It also has been suggested that IGFBP5 encodes a potential nuclear localization sequence within its carboxy-terminus (Schedlich et al. 1998) and, after exogenous administration, IGFBP5 could be detected in the nucleus of human osteoblasts by immunocytochemistry (Mohan et al. 2002). Genetic screens using the yeast 2-hybrid assay with IGFBP5 as bait, and a cDNA expression library from U2 osteosarcoma cells as prey, have led to the identification of several putative IGFBP5 interacting proteins that are primarily expressed intracellularly (Mohan & Baylink 2002). Amaar et al. (2002) demonstrated that IGFBP5 interacts with four-and-a-half LIM protein-2 and hypothesized that this interaction facilitates transport into the nucleus where the complex then modulates the transcription of genes involved in osteoblast proliferation and/or differentiation. Whether nuclear accumulation of IGFBP5 occurs in vivo under physiological conditions remains unknown, and the biological consequences remain to be characterized. It should be noted that the physiological role for nuclear localization of IGFBP5 is still the subject of debate (Jurgeit et al. 2007).

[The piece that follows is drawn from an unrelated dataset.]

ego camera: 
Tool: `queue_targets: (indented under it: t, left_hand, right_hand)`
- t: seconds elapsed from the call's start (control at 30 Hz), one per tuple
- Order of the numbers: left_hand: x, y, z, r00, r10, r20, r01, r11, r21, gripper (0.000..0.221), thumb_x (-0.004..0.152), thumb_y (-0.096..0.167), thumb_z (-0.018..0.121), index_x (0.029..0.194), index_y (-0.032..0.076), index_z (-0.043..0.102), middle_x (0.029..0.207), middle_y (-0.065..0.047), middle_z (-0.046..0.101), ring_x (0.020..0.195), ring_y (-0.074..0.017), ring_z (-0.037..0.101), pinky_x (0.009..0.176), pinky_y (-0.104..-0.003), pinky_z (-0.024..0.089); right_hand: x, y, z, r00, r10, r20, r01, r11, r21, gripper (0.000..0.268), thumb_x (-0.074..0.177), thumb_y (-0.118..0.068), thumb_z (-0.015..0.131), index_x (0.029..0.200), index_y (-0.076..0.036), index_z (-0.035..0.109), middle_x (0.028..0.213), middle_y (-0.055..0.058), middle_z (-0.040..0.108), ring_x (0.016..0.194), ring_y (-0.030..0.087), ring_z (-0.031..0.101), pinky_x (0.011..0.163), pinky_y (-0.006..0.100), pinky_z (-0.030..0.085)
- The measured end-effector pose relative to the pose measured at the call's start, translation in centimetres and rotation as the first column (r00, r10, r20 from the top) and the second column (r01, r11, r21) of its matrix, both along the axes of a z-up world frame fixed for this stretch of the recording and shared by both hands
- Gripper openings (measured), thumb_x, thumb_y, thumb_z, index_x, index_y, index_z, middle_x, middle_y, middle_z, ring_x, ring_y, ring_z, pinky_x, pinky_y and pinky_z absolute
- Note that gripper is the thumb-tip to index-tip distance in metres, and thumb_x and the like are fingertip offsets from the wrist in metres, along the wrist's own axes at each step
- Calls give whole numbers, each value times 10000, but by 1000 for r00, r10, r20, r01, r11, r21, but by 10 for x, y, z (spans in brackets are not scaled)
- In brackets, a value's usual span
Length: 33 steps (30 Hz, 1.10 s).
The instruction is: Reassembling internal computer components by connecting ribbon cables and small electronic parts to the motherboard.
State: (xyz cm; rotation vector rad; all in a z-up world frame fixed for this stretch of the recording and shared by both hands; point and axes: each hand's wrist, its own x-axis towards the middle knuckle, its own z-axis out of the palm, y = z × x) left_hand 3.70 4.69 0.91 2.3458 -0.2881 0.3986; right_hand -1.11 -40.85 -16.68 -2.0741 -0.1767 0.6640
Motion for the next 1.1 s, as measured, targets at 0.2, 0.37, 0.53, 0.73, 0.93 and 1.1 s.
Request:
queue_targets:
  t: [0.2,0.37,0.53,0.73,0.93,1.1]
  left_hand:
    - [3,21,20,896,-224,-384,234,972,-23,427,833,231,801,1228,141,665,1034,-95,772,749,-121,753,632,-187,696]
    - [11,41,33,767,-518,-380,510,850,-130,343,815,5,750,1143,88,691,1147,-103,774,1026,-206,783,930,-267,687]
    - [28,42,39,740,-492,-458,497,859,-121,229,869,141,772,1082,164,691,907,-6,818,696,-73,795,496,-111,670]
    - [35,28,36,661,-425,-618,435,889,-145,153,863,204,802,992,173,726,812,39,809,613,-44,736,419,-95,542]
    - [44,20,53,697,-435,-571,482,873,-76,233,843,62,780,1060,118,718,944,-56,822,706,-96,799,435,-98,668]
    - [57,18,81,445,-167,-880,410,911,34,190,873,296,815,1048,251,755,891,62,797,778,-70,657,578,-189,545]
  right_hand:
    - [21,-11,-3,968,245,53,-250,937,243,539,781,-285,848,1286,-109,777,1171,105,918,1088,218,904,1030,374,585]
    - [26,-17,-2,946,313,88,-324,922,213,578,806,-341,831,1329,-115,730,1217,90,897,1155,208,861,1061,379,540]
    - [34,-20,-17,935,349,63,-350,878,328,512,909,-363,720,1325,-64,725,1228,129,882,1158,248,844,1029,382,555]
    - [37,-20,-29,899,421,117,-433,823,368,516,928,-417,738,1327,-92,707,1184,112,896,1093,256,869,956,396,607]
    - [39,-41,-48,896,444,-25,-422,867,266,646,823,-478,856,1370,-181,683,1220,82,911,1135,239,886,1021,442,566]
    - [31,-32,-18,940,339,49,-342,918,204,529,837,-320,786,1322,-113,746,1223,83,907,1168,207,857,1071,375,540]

Indirect actions of IGFBP5
Influencing the actions of IGFs The most apparent indirect action of IGFBP5 is its binding to, and influencing the actions of, IGFs and this has been extensively documented (see (Beattie et al. 2006). IGFBPs can also interact with biomolecules other than IGFs, including ECM glycosaminoglycans (Arai et al. 1994), ECM proteins (Jones et al. 1993) and hydroxyapatite in bone (Campbell & Andress 1997). These interactions can decrease the affinity of the IGF-IGFBP interaction, thereby serving to enhance the actions of IGFs.
IGFBP3 and IGFBP5 also bind to the ECM, including type I collagen and fibronectin (Jones et al. 1993, Liu et al. 2003, Pilewski et al. 2005). Moreover, secreted IGFBPs can be proteolytically cleaved and degraded by several proteases identified to date (Nam et al. 1994, Firth & Baxter 1995, Morales 1997) while IGFBP-binding partners such as fibronectin and other ECM components can protect IGFBPs from proteolytic degradation and thus prolong their bioavailability (Jones et al. 1993). However, there is no compelling evidence that IGFs inhibit fibrosis (and that IGFBP5 might inhibit this effect of IGFs) with the possible exception of cirrhosis of the liver (see below).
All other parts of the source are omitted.